Feature selection is an important consideration in all Humanities collections. Scoring of features can lead to significant bias in the classification of documents. Forman(2004) has noted some of these pitfalls, and proposed a possible solution to some of these problems. Mutual Information approaches to the documents in the collection hold significant promise for developing robust feature sets, while LDA may allow us to see how topics change over time or geographic location. Probabilistic Latent Semantic Analysis (PLSA) similarly offers interesting possibilities for understanding these documents.

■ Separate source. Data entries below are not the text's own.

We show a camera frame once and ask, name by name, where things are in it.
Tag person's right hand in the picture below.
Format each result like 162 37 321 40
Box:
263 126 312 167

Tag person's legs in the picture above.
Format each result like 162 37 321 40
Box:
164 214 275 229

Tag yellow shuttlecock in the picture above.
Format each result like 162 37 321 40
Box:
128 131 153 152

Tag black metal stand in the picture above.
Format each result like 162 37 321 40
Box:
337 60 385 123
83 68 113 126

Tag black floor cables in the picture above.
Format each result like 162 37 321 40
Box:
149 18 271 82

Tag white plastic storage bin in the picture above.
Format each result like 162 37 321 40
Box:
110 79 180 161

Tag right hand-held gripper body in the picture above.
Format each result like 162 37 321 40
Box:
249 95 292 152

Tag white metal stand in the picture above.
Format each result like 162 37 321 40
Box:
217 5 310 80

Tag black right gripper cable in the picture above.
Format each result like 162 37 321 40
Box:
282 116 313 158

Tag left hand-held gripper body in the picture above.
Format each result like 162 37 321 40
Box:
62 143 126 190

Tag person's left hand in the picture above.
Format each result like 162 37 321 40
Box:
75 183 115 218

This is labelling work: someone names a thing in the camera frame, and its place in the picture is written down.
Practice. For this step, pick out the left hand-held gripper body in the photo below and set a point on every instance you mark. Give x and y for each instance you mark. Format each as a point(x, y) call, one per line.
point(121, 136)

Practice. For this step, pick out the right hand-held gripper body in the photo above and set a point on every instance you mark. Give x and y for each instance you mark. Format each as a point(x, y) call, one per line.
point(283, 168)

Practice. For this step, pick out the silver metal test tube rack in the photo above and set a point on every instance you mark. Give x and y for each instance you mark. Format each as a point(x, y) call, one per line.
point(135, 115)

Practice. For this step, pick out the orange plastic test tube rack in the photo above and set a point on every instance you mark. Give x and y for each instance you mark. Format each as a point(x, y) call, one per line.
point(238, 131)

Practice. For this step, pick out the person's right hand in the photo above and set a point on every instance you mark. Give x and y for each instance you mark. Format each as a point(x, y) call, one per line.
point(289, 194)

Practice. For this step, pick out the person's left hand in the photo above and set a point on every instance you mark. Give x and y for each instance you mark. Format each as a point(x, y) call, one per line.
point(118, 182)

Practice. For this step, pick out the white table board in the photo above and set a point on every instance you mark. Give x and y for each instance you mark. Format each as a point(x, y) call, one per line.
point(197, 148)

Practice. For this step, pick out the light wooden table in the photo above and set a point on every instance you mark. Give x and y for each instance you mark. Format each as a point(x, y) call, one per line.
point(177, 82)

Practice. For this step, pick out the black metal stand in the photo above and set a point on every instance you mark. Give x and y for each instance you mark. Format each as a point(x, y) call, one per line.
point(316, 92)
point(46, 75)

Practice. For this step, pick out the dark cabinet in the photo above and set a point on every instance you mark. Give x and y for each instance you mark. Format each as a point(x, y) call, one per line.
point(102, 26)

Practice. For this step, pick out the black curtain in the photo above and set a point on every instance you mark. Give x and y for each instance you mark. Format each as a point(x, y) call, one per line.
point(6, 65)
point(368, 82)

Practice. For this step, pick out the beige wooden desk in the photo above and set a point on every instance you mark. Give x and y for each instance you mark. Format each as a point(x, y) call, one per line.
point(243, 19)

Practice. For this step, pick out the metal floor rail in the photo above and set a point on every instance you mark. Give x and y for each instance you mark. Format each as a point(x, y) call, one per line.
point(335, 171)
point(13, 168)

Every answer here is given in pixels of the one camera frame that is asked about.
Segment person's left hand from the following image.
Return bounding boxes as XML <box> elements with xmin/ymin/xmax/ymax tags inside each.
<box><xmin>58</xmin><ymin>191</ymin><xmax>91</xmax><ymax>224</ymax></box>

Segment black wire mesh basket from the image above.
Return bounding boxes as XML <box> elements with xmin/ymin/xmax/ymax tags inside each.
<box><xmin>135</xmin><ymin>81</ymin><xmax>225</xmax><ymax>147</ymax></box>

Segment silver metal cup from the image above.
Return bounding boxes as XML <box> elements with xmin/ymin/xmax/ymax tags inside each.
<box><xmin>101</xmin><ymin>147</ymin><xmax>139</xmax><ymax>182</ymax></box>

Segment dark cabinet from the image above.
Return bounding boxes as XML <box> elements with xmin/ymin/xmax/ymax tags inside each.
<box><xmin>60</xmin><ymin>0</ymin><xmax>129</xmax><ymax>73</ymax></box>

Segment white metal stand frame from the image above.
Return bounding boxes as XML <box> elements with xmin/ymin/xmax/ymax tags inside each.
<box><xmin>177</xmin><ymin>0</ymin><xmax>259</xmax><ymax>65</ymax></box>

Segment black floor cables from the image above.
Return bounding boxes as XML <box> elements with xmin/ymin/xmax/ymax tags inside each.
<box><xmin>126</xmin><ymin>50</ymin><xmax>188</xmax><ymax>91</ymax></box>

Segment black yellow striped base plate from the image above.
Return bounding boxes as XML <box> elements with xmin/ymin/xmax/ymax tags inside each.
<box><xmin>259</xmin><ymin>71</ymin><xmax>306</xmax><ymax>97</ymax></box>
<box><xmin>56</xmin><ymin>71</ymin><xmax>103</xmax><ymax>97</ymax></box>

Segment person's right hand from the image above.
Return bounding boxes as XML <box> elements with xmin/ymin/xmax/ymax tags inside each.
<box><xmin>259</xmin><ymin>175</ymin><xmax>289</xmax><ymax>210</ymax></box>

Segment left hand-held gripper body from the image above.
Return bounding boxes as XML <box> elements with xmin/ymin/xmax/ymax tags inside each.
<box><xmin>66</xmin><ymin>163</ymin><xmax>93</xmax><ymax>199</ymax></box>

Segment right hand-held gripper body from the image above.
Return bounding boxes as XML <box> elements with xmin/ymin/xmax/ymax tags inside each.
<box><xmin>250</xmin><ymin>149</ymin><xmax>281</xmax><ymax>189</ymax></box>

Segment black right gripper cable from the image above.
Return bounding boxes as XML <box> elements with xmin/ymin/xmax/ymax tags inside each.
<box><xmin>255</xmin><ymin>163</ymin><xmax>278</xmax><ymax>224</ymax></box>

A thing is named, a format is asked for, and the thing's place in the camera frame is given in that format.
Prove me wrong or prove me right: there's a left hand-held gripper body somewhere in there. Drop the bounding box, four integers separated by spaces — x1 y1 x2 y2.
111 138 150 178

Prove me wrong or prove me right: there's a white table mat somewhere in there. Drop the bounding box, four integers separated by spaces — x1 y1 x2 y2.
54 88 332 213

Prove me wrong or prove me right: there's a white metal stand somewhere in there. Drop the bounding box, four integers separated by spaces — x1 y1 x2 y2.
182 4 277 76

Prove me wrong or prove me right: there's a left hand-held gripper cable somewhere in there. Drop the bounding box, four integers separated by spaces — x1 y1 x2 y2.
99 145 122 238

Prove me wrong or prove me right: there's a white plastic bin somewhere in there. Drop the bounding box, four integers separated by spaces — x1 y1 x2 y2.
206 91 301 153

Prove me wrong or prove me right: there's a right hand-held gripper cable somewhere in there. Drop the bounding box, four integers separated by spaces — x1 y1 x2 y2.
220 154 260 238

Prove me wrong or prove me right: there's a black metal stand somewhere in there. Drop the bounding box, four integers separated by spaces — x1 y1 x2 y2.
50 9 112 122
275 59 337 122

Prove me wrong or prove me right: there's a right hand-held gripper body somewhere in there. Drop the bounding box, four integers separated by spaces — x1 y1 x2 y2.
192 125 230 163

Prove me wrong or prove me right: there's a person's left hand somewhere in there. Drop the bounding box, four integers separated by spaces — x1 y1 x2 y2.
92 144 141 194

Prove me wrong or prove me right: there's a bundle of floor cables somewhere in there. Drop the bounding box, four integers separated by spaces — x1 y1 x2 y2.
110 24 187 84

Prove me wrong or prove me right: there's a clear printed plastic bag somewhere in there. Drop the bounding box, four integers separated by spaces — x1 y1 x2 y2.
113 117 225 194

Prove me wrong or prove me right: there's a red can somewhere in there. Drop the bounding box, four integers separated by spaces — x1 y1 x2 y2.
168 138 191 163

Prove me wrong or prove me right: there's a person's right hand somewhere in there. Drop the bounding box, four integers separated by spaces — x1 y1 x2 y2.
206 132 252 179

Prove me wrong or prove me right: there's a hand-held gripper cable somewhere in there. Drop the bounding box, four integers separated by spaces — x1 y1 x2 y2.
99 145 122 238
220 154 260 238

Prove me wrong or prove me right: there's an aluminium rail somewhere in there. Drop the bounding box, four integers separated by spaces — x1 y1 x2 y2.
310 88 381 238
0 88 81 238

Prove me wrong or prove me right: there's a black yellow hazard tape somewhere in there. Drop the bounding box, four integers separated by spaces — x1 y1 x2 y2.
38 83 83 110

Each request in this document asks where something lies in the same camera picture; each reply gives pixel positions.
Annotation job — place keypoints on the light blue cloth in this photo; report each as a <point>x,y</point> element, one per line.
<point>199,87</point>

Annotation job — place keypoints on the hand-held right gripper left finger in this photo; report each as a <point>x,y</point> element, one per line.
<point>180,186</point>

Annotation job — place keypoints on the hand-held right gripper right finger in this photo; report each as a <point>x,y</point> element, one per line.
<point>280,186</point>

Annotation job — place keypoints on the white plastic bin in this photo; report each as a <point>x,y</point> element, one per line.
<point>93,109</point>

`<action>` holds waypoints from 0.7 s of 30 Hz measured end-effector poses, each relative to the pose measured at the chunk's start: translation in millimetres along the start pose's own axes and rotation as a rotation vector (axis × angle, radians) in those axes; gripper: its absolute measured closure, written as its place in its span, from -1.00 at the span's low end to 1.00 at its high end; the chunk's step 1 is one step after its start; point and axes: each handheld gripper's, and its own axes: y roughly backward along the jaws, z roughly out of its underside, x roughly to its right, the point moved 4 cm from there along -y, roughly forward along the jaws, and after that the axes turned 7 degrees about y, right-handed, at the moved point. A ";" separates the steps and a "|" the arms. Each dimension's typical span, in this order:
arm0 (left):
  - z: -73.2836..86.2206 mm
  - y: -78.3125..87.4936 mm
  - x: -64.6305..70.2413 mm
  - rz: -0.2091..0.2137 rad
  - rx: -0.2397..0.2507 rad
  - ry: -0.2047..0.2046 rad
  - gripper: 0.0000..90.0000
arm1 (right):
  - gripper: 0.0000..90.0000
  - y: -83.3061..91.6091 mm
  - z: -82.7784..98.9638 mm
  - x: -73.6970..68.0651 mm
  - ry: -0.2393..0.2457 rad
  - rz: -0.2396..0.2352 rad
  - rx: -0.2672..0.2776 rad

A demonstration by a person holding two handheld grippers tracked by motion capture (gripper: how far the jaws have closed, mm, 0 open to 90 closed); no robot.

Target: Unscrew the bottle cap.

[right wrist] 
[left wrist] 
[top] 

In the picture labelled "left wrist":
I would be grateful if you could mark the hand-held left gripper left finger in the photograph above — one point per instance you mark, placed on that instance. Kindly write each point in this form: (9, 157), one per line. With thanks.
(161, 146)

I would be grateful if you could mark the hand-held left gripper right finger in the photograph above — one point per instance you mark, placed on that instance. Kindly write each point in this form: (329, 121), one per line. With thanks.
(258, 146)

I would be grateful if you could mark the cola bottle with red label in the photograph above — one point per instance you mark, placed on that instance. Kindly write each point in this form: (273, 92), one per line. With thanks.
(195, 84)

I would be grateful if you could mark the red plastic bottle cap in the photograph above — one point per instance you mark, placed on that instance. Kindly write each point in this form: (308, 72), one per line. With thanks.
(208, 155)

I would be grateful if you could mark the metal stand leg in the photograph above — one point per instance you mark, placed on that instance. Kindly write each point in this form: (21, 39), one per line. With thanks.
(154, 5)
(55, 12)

The tools for this project will be developed using the D2k (T2K) framework, making the modules easily redoployable to other Humanities projects. We are exploring the possibility of user choice, particularly in regards to which subset of the ETK domain to use as the target set. Furthermore, the machines could allow the user to choose the classification scheme, from single binary classification operations to a multiclass classification operation. We will explore developing a 2-D visualization applet, allowing for a comprehensive overview of the multi-class classification of the texts such as that described by di Nunzio (2006).